WHAT THE TASK REQUIRES:
Return all lines of the listing below that carry the word "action".
***
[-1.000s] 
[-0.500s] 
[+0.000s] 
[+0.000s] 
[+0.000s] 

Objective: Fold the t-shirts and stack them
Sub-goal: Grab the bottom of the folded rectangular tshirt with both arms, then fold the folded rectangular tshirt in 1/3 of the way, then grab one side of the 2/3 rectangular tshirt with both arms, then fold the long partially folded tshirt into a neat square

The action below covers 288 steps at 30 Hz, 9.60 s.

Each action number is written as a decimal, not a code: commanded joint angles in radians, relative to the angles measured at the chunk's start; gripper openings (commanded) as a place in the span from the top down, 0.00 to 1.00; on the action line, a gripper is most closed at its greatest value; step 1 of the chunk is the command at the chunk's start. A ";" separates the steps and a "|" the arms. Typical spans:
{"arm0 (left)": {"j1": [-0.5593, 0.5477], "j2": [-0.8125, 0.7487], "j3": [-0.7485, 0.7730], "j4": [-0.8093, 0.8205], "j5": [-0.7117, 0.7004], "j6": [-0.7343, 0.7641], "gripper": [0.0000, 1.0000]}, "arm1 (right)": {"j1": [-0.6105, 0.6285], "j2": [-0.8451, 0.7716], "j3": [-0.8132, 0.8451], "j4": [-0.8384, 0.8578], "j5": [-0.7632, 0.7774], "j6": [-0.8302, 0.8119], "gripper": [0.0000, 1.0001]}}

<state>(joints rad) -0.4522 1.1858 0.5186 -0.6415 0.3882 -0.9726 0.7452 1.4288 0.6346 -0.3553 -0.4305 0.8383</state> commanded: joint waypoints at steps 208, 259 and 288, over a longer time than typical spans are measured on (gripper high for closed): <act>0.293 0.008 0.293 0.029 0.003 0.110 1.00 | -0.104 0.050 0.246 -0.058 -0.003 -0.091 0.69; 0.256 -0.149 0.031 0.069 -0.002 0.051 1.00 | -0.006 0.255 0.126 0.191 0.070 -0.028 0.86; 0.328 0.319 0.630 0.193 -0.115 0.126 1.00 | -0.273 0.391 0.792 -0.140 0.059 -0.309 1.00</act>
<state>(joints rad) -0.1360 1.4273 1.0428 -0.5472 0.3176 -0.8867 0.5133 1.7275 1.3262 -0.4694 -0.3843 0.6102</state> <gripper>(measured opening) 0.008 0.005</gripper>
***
ANSWER FOR THE TASK:
The action below covers 288 steps at 30 Hz, 9.60 s.
Each action number is written as a decimal, not a code: commanded joint angles in radians, relative to the angles measured at the chunk's start; gripper openings (commanded) as a place in the span from the top down, 0.00 to 1.00; on the action line, a gripper is most closed at its greatest value; step 1 of the chunk is the command at the chunk's start. A ";" separates the steps and a "|" the arms. Typical spans:

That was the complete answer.